Ekonomi

Kementerian PUPR Muluskan  Penanganan 8 Danau Kritis di Indonesia

Kementerian PUPR Muluskan  Penanganan 8 Danau Kritis di Indonesia
Wisata Danau Toba (Dok. Kemenparekraf)

AKURAT.CO Menteri PUPR Basuki Hadimuljono mengatakan, dalam penyelamatan danau kritis di Indonesia ditempuh melalui kegiatan struktural dan non struktural. Keduanya membutuhkan sinergi antara Pemerintah Pusat dan Daerah, akademisi, komunitas, dan masyarakat. 

Pada TA 2020, penanganan dilanjutkan Kementerian PUPR dengan merevitalisasi 8 danau kritis terdiri dari 6 Danau Super Prioritas yakni  Danau Toba di Sumatera Utara, Danau Maninjau di Sumatera Barat, Danau Rawa Pening di Jawa Tengah, Danau Tondano di Sulawesi Utara, Danau Limboto di Gorontalo, dan Danau Tempe di Sulawesi Selatan.

Sedangkan 2 Danau Prioritas yakni Danau Poso di Sulawesi Tengah dan Danau Sentani di Papua.  Pertama, Danau Toba di Sumatera Utara pada TA 2020 telah dilakukan Preparation of Water Resources Strategic Implementation Plan for Priority Lake - West Region. Kemudian pelebaran Alur Tano Ponggol di Kabupaten Samosir dan dilanjutkan pada TA 2021. 

baca juga:

Tano Ponggol merupakan satu-satunya akses darat untuk menuju Pulau Samosir yang berada di tengah Danau Toba. Desain jembatan tersebut akan mengadposi kearifan lokal adat Batak dengan perkiraan ketinggian ideal jembatan sekitar 8-9 meter dari permukaan danau.

Danau Toba memiliki volume tampung 256.200 juta m3 dan luas area 112.400 hektar.  Kedua Danau Maninjau di Kabupaten Agam, Provinsi Sumatera Barat juga dilakukan Preparation of Water Resources Strategic Implementation Plan for Priority Lake - West Region.
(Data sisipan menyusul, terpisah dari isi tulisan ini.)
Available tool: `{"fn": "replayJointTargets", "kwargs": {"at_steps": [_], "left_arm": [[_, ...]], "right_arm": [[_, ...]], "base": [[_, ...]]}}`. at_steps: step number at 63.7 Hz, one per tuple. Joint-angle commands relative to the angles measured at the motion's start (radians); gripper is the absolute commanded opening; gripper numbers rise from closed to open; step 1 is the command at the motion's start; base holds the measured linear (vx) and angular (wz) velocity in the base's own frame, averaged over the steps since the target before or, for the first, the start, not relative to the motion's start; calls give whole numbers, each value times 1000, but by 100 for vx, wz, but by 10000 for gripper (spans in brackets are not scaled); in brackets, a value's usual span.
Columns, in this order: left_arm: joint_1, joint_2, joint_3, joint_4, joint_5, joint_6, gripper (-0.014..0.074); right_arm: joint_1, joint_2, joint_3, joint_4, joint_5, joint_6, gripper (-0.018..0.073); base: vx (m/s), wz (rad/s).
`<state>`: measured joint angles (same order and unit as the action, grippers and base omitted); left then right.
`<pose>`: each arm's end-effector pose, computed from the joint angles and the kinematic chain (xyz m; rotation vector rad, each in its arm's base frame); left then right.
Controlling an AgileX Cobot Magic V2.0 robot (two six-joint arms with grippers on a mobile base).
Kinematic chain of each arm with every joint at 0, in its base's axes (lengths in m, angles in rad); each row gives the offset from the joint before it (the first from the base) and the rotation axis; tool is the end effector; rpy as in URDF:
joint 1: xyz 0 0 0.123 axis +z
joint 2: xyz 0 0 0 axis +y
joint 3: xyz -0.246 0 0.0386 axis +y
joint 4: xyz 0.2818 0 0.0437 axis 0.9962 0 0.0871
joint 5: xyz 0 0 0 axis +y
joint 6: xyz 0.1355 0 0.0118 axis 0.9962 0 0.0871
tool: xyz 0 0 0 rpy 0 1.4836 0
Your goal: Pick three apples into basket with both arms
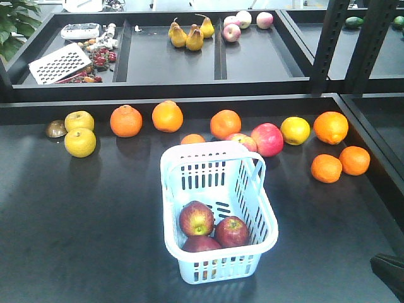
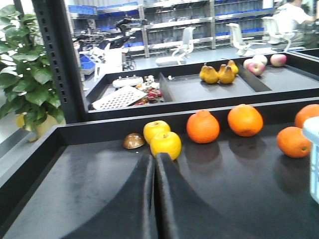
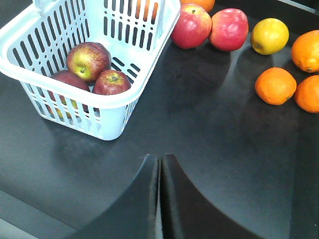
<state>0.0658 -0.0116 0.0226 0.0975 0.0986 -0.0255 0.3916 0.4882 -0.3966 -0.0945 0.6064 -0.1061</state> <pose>0.1713 0.0126 0.1963 -0.0029 1.5939 0.1146 0.1847 0.0684 0.2125 -0.5889 2.0980 0.0596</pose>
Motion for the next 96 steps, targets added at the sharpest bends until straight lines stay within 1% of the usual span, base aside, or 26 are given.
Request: {"fn": "replayJointTargets", "kwargs": {"at_steps": [1,11,96], "left_arm": [[7,-17,9,-41,-82,-8,-6],[7,-17,9,-85,-81,-8,-6],[7,-17,8,-85,-81,-8,-6]], "right_arm": [[3,2,-26,-14,-60,1,-4],[3,2,-26,-14,-56,1,-4],[3,2,-26,-14,-50,1,-4]], "base": [[0,0],[0,0],[0,0]]}}
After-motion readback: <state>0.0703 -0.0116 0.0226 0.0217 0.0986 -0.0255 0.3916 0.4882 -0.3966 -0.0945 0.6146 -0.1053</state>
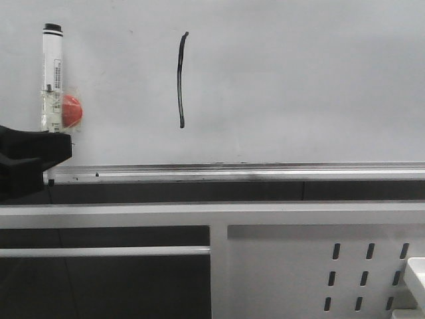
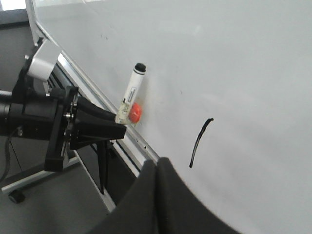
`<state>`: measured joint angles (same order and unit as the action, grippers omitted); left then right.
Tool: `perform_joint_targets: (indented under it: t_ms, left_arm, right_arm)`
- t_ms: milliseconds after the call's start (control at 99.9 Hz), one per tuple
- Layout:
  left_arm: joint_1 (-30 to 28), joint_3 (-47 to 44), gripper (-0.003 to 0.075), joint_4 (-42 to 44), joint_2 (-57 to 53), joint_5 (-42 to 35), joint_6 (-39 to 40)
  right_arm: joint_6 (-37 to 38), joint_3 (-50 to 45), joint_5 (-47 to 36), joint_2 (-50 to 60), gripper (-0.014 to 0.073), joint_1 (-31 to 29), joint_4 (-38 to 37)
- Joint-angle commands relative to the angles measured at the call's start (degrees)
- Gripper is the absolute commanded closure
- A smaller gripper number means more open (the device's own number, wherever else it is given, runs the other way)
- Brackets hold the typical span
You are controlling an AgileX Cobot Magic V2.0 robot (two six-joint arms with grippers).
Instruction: Write number 1 on whiteboard
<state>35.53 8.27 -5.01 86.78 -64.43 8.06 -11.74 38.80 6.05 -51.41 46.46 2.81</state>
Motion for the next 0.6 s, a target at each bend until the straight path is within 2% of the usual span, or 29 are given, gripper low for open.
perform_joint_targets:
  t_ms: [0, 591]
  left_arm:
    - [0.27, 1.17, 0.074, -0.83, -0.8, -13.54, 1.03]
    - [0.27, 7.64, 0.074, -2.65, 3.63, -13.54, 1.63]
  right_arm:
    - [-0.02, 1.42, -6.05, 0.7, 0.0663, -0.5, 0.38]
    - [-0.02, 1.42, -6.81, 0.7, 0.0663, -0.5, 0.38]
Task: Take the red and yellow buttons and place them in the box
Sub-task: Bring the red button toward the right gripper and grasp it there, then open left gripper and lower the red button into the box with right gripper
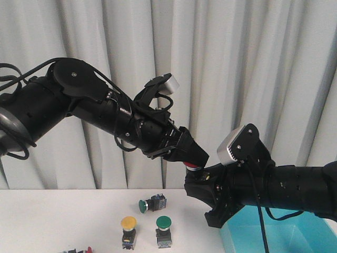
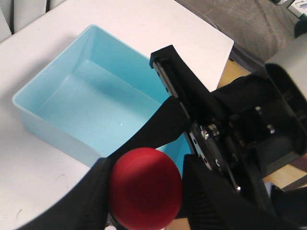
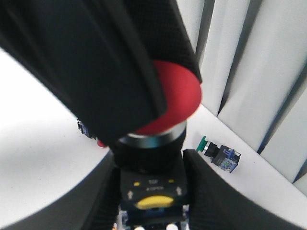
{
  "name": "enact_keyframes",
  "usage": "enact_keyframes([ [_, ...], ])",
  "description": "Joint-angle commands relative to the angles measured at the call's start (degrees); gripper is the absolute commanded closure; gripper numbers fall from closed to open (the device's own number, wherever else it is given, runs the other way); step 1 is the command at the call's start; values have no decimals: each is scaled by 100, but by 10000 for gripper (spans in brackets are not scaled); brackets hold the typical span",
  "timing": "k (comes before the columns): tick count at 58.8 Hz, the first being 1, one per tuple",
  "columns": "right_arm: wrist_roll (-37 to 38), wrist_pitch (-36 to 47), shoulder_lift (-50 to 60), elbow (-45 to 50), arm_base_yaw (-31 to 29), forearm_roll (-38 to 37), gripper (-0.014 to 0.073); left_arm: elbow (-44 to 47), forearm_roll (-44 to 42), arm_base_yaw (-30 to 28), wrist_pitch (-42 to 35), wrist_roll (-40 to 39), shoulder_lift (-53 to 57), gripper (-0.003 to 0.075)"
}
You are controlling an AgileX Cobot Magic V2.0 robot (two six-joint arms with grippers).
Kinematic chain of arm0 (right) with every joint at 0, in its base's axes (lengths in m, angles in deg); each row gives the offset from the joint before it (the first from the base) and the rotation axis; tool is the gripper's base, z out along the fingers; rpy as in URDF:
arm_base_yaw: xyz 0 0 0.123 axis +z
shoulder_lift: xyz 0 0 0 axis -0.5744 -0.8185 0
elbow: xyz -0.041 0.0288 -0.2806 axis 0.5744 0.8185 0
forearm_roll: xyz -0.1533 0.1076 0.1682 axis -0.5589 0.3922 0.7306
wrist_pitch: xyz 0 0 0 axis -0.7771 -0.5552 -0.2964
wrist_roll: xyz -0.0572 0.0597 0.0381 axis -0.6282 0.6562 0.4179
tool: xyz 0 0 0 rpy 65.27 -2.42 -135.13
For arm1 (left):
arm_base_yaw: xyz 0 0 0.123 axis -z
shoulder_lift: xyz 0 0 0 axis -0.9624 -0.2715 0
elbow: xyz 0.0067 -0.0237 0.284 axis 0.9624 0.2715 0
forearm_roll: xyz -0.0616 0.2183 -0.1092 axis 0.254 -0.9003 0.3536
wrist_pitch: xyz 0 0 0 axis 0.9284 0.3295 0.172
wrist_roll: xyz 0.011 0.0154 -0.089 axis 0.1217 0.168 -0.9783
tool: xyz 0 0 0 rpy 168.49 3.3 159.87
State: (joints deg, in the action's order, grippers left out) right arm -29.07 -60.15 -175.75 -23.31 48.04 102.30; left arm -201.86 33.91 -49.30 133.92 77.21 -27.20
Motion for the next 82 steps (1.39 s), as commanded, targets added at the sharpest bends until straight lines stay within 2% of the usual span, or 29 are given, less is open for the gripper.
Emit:
enact_keyframes([
  [1, 42, 132, 191, -198, -30, 265, 603, -180, 230, 18, 27, -61, 351, 691],
  [17, 49, 125, 191, -198, -30, 265, 603, -180, 122, 18, -16, -271, 351, 561],
  [36, 128, 120, 191, -198, -30, 265, 603, -180, -361, 18, -314, -672, 351, 325],
  [49, 417, 219, 191, -198, -44, 239, 601, -180, -355, 18, -617, -776, 351, 294],
  [55, 817, 719, 215, -198, -44, -87, 599, -180, -355, 13, -652, -776, 351, 295],
  [71, 2888, 2345, 488, -198, -44, -1615, 599, -180, -369, 13, -504, -773, 351, 295],
  [82, 4299, 2166, 475, 37, -379, -2592, 599, -180, -559, 13, -297, -773, 351, 295],
])
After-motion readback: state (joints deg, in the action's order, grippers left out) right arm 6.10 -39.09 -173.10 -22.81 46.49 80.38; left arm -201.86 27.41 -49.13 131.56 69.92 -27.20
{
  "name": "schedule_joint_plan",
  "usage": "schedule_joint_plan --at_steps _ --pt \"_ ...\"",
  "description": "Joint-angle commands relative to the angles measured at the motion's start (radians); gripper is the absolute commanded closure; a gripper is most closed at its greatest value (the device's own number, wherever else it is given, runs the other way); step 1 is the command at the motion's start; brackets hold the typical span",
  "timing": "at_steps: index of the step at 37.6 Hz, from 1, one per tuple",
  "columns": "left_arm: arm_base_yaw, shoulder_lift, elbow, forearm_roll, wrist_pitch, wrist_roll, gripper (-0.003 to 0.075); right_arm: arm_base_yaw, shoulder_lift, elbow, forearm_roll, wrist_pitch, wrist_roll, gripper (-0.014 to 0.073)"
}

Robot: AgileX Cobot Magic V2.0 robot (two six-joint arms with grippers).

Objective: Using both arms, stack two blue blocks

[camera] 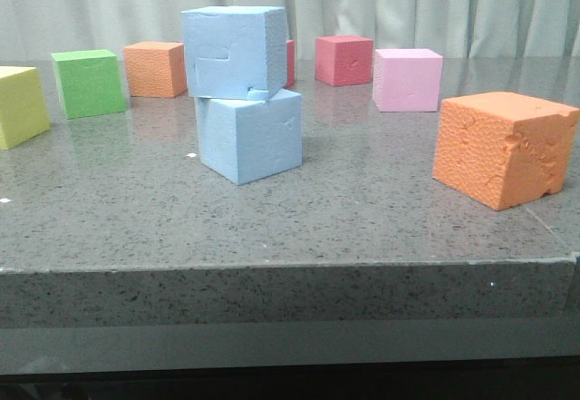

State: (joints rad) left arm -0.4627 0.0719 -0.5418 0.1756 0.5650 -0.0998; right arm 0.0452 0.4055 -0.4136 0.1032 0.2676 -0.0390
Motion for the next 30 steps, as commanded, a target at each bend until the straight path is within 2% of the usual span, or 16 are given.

Danau ini memiliki volume tampung 10,33 miliar m3 dan luas 9.996 hektar. Ketiga Danau Rawa Pening di Jawa Tengah dengan volume tampung 48,15 juta m3 dan luas 1.850 hektar. Pekerjaan revitalisasi Danau Rawa Pening dilanjutkan pada TA 2021.

Penanganan keempat dilakukan pada Danau Tempe di Sulawesi Selatan yang telah dikerjakan sejak 2018. Permasalahan pada danau ini antara lain peningkatan sedimentasi,alih fungsi lahan yang tidak terkendali dan berkurangnya fungsi danau sebagai sarana redaman banjir. Danau Tempe memiliki volume tampung 207,66 juta m3 dan luas 16.250 hektar. 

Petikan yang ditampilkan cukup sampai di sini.